Mas, nessa temporada, prefiro destacar seu papel como craque do jogo mental. O time oscilou bastante e só bateu na frente porque a equipe a disparar da vez, o Botafogo, não deu conta de lidar com a ponta da tabela. O Palmeiras diminuiu muito sua força na recuperação defensiva sem Danilo, perdeu um pouco sua capacidade de ganhar jogo na bola parada sem Scarpa, teve Dudu machucado (e a primeira opção de Abel não funcionou), depois Menino também, mais a dificuldade de afirmação de Artur, as fases abaixo de Gomez, Rony. Apostas recentes foram ficando pelo caminho durante o ano, como Navarro, Merentiel, Tabata. Na cabeça, porém, é novamente o melhor do país, de ponta a ponta, sem tanta concorrência.
É verdade que essa habilidade psicológica tem seus ruídos. Abel, autor do trabalho mais consistente da história de um clube com tantos momentos vitoriosos, é também um chato. Beira o insuportável à beira do campo e normalizou as ausências por acúmulo de cartões. É um ótimo crítico diante dos gargalos do futebol no país, mas também muitas vezes usa o contexto local como muleta para suas frustrações: a imprensa brasileira, o torcedor aqui, “vocês…”, “eu sou europeu” etc. Compra brigas para firmar suas convicções e, como resultado desse caldo, protege os jogadores e chama toda a responsabilidade, forjando um time que sabe sempre o que quer. Alivia nas derrotas, tira o peso das vitórias e não deixa nada abalar os atletas. Pelo contrário.
Abel Ferreira segue dobrando a aposta e vencendo
Porque quando o Botafogo encolheu, o Palmeiras cresceu. Quando veio a pancada sofrida frente ao Flamengo, outro 3 a 0 correndo errado no Rio de Janeiro, pouco se deu importância. Quando criou-se qualquer expectativa de tropeço, o alviverde deu seu jeito de ter o resultado suficiente. O Palmeiras é puro Abel Ferreira, é ele quem materializa esse controle emocional ao mediar sua performance nas entrevistas e bancar, repetidamente, seu pequeno plantel.

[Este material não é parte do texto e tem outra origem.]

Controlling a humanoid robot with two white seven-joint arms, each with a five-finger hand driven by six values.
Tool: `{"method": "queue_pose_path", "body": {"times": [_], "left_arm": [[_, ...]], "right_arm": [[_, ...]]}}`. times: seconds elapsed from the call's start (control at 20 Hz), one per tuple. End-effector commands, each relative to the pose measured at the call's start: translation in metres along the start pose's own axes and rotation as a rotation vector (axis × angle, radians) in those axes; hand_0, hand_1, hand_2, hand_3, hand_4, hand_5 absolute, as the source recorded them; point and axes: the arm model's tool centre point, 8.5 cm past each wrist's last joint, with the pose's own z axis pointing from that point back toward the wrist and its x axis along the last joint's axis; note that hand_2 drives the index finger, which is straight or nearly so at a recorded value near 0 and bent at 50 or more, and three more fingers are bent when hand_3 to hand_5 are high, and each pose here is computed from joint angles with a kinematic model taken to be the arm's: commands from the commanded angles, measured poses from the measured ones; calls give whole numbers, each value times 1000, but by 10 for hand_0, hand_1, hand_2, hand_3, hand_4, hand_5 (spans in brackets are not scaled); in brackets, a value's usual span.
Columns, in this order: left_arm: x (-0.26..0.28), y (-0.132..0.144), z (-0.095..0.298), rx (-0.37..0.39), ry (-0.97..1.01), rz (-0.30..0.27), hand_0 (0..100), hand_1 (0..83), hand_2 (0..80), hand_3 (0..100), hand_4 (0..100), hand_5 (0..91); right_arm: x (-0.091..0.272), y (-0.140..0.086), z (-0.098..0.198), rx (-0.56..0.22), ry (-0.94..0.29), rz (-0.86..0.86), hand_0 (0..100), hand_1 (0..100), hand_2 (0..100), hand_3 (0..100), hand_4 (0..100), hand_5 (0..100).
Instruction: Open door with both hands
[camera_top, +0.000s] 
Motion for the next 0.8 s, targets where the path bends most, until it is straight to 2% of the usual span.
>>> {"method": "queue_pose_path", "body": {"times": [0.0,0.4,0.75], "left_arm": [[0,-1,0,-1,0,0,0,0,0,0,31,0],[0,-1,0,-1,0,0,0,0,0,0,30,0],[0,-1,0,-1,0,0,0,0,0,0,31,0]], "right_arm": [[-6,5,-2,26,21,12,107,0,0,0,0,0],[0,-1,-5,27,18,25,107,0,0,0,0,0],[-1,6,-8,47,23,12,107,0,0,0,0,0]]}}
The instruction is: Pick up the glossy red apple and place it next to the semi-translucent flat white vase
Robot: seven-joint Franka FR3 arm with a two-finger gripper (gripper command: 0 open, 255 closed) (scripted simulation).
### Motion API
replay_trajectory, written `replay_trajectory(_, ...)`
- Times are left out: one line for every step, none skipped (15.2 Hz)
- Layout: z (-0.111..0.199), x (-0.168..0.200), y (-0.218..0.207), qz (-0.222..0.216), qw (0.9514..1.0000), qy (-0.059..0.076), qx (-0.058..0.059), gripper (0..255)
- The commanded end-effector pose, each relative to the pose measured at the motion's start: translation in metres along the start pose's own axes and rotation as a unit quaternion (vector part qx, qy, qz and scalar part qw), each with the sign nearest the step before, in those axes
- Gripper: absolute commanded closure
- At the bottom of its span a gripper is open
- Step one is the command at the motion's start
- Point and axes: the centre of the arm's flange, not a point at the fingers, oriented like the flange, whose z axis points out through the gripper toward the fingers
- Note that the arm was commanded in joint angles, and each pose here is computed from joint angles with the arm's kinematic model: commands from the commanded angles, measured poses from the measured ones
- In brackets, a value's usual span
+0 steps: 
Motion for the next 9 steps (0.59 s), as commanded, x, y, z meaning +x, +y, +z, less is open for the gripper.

Ele dobra a aposta, o vestiário compra e o campo entrega, não importa quem jogue e quem vá para o banco. Ele foi campeão com gol de Breno Lopes, de novo, dessa vez depois do atacante mostrar o dedo médio para a torcida organizada. Ele mais uma vez ganhou os jogos que não podia deixar de ganhar, oito em dez do Coritiba até o Fluminense, para corrigir a rota e entregar um campeonato marcado, sim, pelo baixo aproveitamento, apenas na casa dos 70 pontos, mas à sua imagem e semelhança, de postura firme, resiliente e confiável.
Os debates nos últimos dias têm valorizado a estrutura do clube com toda a razão. O Palmeiras joga sério, não baixa a demanda de seguir com a corda esticada e parece à espreita para qualquer vacilo que passar ao lado. Então a impressão é óbvia: quando um campeão de turno histórico resolver fazer campanha de rebaixado na segunda metade da tabela, vai sobrar para quem? Interessante pensar também que essa estrutura é a que fez Endrick, aos 11 anos, ser acolhido pelas categorias de base do clube junto de um emprego formal a seu pai. A estrutura está a serviço do talento. O talento ganhou o campeonato, abraçado por um ambiente que lhe oferece as condições e a tranquilidade para brilhar.
Não haveria um Palmeiras sempre destinado a competir sem Abel Ferreira, então qualquer discussão já parte dessa premissa básica do grande líder dessa camisa na atualidade – a cara, a cabeça e a ideia de todo um clube. Não haveria um Palmeiras de título brasileiro se o Botafogo não tivesse caído tanto, o que permitiu virar um latifúndio de 14 pontos em título quase antecipado. Mas não haveria Palmeiras com qualidade e frescor para buscar os resultados e a vitória no Nilton Santos sem o chacoalhão dado por Endrick, o menino que pediu a bola, carregou o time e saiu com a taça. O português arquitetou uma fortaleza. O garoto deu o brilho que sacudiu a rotina.